It’s no secret that in recent weeks Pullman has been hit by huge numbers of cases of COVID-19. In fact, it only took one weekend for Pullman to more than double the number of confirmed cases in Whitman County. With the number of cases rising, I have seen the call for masks become louder.
I spoke to someone who experienced COVID-19 after being diagnosed with it early in pandemic. The person said the transmission was linked to roommates. All the roommates ended up getting COVID-19. I am sharing the following information based on our conversation.
The age range for the victim is between 40 and 59 years of age. The victim is a full-time Pullman resident. The virus was brought to Whitman County by a friend of the roommate who had traveled by airplane. The victim got it from the roommate who got it from the guest. It is important to note that they had not cohabitated with the guest prior to their diagnosis.
I asked about the victim’s social habits prior to that person getting infected. I was told, prior to infection, the victim was a firm advocate of washing hands and practicing social distancing. I gathered that the victim was not cavalier in heir actions and tried to practice safety.
I asked about the symptoms the victim experienced. I was told the fever wasn’t static. It fluctuated for days between being normal and being a little on the high side. Although there were no breathing problems, other symptoms were very obvious. These symptoms included muscle soreness. It was described as cramping and very painful.
The victim would get fatigued very easily. When that happened, there was a complete lack of energy that lasted the whole day.
This was the sickest the victim had ever been, I was told. In addition to those symptoms, the victim experienced a loss of taste and smell. There were also sharp headaches.
It took about four or five days from when the symptoms first appeared to when the victim was feeling really sick. It was almost two and a half weeks before the victim no longer had fevers and almost felt normal – not 100 percent. The victim was able to report back to work on the third week.
The aftereffects of COVID-19 are still being felt nearly five months later. The victim estimates that their sense of smell is only about 40 percent of normal. Taste is still not back to normal. Many times food will leave an unusual aftertaste.

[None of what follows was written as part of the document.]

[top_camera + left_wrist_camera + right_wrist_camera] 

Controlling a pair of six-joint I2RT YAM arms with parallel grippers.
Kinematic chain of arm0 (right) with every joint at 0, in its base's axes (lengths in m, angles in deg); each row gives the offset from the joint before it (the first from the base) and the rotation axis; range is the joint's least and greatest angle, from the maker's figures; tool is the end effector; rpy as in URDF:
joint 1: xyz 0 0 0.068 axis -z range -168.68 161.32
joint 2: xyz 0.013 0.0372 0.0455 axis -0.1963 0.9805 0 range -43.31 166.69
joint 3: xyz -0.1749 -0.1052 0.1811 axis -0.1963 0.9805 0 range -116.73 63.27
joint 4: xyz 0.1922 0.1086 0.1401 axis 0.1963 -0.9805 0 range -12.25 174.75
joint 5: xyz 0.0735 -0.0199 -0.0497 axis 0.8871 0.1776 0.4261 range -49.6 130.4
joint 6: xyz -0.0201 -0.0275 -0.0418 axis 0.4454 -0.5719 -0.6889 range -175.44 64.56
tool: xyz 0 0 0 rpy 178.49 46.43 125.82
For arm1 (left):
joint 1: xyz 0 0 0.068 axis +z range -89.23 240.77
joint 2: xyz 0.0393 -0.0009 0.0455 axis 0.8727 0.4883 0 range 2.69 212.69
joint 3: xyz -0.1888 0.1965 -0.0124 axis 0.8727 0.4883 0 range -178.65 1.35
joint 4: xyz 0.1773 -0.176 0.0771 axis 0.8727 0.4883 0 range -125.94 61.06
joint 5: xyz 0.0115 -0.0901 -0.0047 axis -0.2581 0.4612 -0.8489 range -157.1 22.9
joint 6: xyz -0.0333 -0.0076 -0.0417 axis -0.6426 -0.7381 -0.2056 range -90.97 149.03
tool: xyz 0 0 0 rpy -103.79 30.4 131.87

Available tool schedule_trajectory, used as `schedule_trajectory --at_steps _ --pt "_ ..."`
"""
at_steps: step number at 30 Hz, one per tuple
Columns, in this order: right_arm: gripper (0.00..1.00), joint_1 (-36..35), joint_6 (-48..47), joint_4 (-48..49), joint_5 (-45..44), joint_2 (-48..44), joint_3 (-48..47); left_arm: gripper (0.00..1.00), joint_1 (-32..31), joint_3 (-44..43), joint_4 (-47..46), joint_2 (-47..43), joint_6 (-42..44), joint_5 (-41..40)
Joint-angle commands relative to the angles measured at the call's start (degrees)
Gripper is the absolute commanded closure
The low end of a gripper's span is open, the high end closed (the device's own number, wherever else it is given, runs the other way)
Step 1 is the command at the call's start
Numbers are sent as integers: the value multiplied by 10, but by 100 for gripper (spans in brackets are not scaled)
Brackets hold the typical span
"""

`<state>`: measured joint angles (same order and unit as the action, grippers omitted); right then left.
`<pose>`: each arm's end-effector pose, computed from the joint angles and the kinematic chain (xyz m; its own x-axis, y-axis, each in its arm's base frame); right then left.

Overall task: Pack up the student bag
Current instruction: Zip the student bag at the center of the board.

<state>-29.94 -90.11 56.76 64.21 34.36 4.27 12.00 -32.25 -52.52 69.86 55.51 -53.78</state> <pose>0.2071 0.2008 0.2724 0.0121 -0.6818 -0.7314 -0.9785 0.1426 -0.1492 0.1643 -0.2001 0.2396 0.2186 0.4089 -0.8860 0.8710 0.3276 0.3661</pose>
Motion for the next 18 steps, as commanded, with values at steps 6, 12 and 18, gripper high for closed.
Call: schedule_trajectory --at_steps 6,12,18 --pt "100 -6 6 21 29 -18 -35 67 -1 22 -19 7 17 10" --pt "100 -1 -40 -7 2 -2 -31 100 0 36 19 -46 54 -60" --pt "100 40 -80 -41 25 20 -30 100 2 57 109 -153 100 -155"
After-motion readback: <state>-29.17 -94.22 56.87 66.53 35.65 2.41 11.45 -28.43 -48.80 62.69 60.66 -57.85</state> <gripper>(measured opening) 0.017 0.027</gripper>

When doing normal daily activities such as shopping or working in the yard, the victim will be hit by fatigue. Once the fatigue sets in the victim loses energy and is done for the day.

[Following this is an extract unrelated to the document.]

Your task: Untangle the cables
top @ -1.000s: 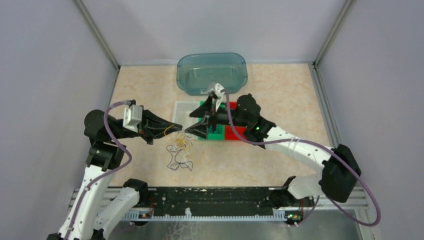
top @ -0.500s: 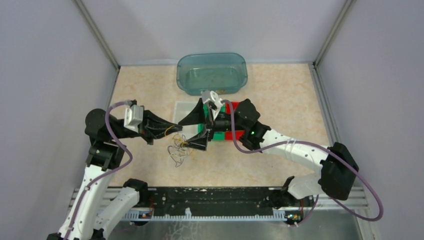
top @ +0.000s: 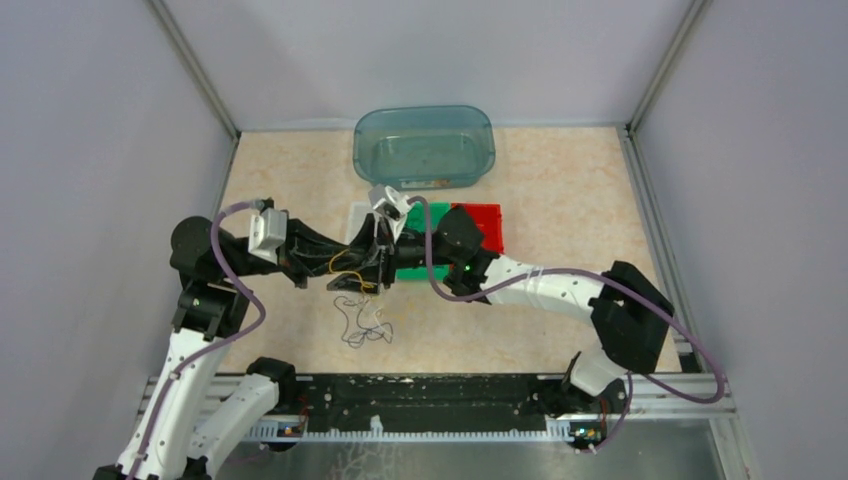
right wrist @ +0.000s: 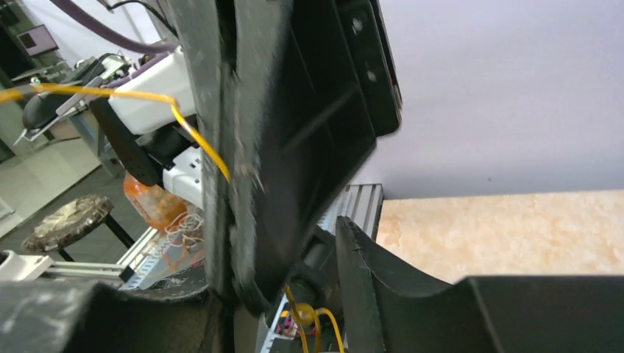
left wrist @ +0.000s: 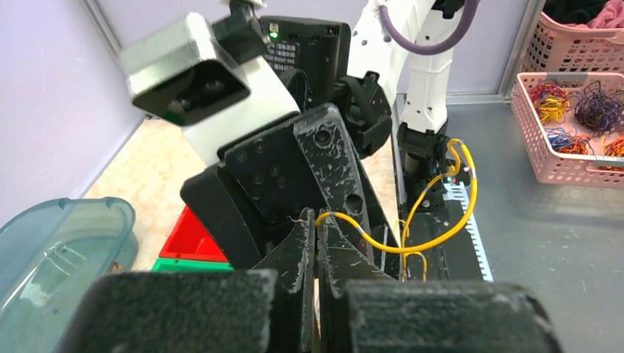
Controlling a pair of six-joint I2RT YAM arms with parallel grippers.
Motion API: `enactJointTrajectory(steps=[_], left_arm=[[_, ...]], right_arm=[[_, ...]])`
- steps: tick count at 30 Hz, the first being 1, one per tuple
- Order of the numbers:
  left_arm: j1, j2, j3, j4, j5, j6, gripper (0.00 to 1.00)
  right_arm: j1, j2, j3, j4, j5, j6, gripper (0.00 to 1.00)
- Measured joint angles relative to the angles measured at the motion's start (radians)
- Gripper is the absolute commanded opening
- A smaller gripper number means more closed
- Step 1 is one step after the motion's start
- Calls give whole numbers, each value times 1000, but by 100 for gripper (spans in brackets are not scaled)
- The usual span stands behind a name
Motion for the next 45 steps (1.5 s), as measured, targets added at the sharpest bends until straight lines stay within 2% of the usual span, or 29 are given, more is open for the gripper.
enactJointTrajectory(steps=[8,18,23,30,35,41,45], left_arm=[[0,11,64,-2,-15,-4,0],[0,17,182,-3,-32,4,0],[0,26,260,-1,-53,31,0],[0,48,330,-2,-97,69,0],[0,55,340,-18,-118,92,0],[0,24,262,-67,-134,132,0],[0,6,170,-88,-145,132,0]], right_arm=[[0,7,-193,135,90,53,27],[-6,77,-375,293,209,104,25],[-11,149,-414,293,288,99,27],[-17,156,-467,280,429,64,39],[-74,5,-500,227,494,40,61],[-209,-321,-491,51,554,-59,66],[-306,-439,-428,-124,533,-133,69]])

I asked about the treatments received. There were no magic medications. I asked about the controversial hydroxychloroquine medication. The victim said that was not discussed but did laugh at the idea that it would help. The victim was told to drink warm fluids. The victim also chose to sleep upright. The victim believed that sleeping upright helped to keep the airway open. Ultimately, the victim had to ride it out. It sounds like the ride is still happening.

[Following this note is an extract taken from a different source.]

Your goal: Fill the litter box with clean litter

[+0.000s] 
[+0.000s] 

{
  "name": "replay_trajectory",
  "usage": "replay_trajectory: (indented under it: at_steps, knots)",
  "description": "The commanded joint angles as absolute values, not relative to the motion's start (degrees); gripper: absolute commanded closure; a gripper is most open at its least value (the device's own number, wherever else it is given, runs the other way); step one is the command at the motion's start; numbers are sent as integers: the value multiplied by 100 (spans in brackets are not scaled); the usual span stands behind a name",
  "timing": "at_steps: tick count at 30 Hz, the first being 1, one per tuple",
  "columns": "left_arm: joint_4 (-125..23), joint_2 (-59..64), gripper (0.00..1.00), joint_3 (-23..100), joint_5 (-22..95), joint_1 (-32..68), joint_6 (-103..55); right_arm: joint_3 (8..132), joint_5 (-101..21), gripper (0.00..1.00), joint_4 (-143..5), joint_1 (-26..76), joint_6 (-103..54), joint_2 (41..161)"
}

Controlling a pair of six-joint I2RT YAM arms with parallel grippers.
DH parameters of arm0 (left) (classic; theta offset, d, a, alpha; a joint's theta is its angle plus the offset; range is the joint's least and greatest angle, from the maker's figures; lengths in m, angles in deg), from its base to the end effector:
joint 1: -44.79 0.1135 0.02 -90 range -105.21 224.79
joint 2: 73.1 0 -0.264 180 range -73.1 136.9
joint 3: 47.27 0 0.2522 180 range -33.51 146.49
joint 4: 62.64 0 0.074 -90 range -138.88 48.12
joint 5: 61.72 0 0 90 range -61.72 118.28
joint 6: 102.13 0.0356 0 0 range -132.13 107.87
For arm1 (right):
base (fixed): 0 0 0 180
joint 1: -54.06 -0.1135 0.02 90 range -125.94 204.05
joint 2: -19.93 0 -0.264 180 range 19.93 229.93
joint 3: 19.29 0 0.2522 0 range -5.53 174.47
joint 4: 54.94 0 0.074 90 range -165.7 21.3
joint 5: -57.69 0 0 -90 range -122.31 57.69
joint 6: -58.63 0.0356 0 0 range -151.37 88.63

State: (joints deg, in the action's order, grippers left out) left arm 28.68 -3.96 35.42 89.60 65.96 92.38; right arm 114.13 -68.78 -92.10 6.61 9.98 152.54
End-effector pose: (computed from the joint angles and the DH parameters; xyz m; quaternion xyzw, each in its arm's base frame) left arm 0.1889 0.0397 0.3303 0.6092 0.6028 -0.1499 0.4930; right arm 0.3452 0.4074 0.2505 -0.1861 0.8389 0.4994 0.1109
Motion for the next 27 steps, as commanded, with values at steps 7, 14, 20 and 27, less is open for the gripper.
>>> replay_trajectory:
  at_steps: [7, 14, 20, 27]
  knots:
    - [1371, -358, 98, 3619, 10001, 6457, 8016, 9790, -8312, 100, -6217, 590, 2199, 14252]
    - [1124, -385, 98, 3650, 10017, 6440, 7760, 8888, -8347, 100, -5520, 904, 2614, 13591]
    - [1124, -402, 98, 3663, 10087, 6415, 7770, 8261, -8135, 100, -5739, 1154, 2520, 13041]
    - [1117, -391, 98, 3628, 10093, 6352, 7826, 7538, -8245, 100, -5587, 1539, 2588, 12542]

An article in the Washington Post outlined a number of autopsies performed on COVID-19 patients. It was a lengthy article but one takeaway was the prevalence of tiny blood clots in various organs, including the brain. These lead to the lack of oxygen in surrounding tissues. It is unknown how that will affect those who have been infected down the road.
At the end of the interview, I asked, what was the one thing the victim wanted everyone to know?
“You may come out of it (COVID-19 infection) alive, but you may not come out whole.”
Scotty Anderson is a computer programmer who enjoys serving the community through various community-oriented service jobs.